Task description
Would you please output the lines of the data below from the one containing "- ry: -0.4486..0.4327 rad" to the end, exactly and with nothing added?

Supplied records Start Marker

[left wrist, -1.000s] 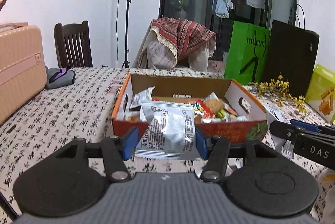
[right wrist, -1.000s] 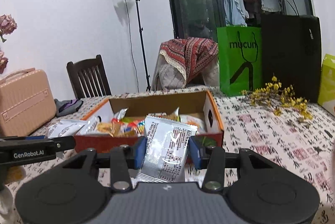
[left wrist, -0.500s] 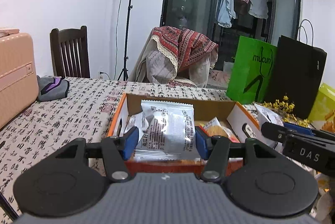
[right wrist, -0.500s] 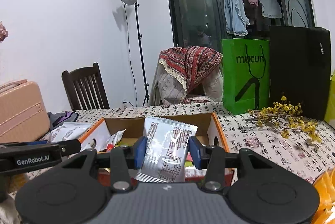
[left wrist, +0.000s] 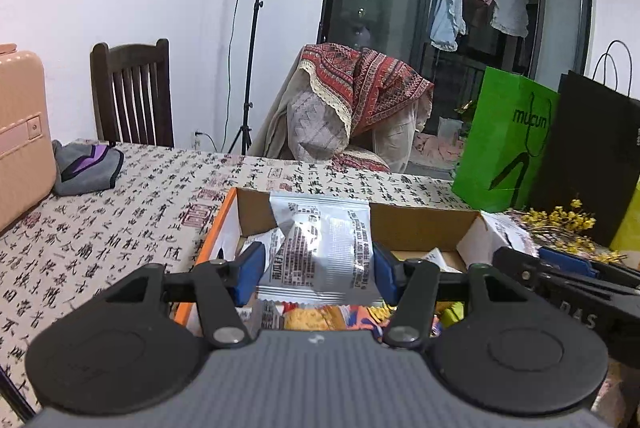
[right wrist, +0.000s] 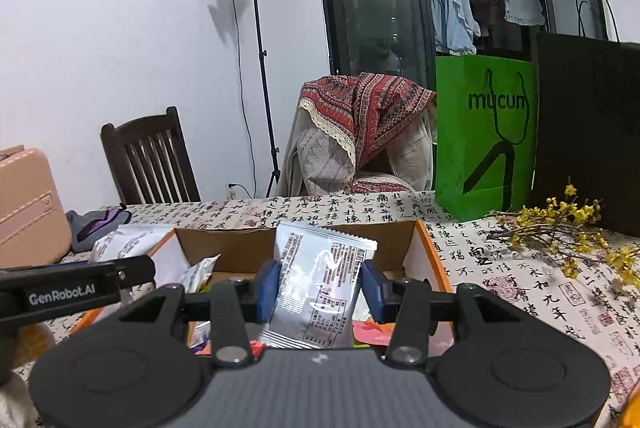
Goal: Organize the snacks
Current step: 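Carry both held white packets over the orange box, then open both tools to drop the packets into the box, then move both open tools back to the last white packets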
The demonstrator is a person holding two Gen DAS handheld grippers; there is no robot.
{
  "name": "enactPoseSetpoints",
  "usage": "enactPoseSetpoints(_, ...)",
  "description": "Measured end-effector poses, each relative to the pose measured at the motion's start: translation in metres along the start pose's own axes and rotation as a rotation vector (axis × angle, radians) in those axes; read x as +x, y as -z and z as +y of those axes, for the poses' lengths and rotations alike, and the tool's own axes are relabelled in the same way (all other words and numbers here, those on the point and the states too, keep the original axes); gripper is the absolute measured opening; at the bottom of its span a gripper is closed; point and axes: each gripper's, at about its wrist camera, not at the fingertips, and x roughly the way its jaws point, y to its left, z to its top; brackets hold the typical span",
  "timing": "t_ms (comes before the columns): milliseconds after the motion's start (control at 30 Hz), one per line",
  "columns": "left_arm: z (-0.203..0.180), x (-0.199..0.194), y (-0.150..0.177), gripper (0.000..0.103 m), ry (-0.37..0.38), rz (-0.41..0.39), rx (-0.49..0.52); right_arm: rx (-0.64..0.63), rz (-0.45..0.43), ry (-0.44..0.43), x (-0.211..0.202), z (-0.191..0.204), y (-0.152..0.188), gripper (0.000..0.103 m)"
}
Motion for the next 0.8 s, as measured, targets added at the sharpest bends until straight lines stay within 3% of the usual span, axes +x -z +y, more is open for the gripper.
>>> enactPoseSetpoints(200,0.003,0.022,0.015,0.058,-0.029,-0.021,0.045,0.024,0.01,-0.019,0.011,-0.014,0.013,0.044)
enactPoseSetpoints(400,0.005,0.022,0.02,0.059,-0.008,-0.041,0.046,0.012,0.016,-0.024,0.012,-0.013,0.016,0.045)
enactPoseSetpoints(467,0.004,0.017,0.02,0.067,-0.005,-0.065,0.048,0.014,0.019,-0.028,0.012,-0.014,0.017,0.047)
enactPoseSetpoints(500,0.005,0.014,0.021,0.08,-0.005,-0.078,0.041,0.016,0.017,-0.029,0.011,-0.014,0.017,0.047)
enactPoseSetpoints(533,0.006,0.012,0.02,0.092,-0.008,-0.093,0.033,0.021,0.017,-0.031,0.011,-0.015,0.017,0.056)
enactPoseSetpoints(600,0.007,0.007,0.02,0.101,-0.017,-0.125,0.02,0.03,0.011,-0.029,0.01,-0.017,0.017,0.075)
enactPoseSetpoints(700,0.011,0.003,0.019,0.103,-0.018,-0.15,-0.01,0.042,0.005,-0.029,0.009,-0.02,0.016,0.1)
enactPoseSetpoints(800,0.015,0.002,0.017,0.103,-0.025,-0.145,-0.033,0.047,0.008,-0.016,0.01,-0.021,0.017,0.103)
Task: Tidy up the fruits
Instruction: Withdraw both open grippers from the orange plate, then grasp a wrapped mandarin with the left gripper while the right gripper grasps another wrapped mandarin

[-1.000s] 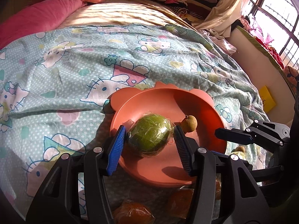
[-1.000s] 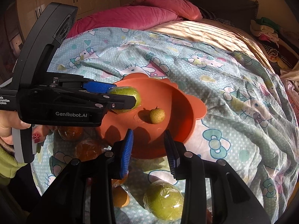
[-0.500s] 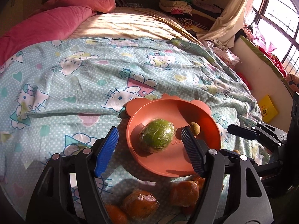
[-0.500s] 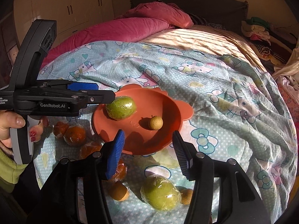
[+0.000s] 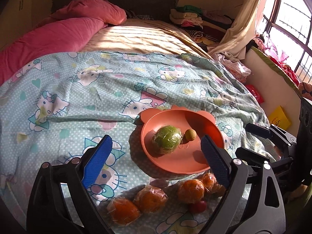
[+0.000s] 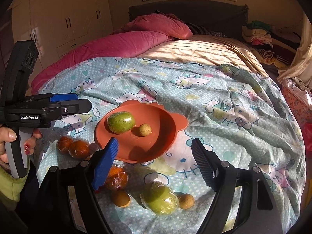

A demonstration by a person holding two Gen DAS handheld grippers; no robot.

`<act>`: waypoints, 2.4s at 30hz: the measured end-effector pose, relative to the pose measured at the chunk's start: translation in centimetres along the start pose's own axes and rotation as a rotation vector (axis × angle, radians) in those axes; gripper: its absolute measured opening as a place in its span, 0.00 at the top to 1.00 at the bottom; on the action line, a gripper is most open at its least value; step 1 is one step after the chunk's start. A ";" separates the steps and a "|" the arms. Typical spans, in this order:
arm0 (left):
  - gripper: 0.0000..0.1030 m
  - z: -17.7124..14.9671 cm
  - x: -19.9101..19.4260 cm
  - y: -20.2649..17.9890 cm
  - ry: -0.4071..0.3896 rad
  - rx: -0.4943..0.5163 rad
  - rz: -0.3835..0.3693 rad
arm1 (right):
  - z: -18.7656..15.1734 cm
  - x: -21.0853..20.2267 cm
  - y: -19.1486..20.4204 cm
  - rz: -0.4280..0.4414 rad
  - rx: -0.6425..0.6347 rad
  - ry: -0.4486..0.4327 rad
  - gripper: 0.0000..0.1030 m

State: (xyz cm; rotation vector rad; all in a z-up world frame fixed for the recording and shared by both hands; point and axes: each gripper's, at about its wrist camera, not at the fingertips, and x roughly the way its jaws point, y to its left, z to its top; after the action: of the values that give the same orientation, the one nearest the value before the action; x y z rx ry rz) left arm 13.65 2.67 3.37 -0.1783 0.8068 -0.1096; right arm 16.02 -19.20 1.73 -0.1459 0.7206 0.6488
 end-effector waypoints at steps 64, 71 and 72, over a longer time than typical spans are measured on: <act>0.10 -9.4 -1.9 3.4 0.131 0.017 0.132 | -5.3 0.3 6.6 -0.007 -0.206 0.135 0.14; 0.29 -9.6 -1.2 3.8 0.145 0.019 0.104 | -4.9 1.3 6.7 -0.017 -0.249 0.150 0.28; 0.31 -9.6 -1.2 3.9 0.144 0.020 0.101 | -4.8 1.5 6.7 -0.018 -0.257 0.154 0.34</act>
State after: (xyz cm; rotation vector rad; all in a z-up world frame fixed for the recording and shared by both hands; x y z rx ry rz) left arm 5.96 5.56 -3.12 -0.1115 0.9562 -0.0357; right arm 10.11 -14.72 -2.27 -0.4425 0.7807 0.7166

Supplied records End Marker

Reply to the task
  - ry: -0.4486..0.4327 rad
  - gripper: 0.0000..0.1030 m

State: (xyz cm; rotation vector rad; all in a z-up world frame fixed for the recording and shared by both hands; point and axes: each gripper's, at about its wrist camera, not at the fingertips, and x roughly the way its jaws point, y to its left, z to its top; after the action: of the values that give the same orientation, the one nearest the value before the action; x y z rx ry rz) left arm 13.65 2.67 3.37 -0.1783 0.8068 -0.1096; right arm 16.02 -19.20 1.73 -0.1459 0.7206 0.6488
 end-effector waypoints at steps 64, 71 and 72, over a longer time than typical spans are measured on: <act>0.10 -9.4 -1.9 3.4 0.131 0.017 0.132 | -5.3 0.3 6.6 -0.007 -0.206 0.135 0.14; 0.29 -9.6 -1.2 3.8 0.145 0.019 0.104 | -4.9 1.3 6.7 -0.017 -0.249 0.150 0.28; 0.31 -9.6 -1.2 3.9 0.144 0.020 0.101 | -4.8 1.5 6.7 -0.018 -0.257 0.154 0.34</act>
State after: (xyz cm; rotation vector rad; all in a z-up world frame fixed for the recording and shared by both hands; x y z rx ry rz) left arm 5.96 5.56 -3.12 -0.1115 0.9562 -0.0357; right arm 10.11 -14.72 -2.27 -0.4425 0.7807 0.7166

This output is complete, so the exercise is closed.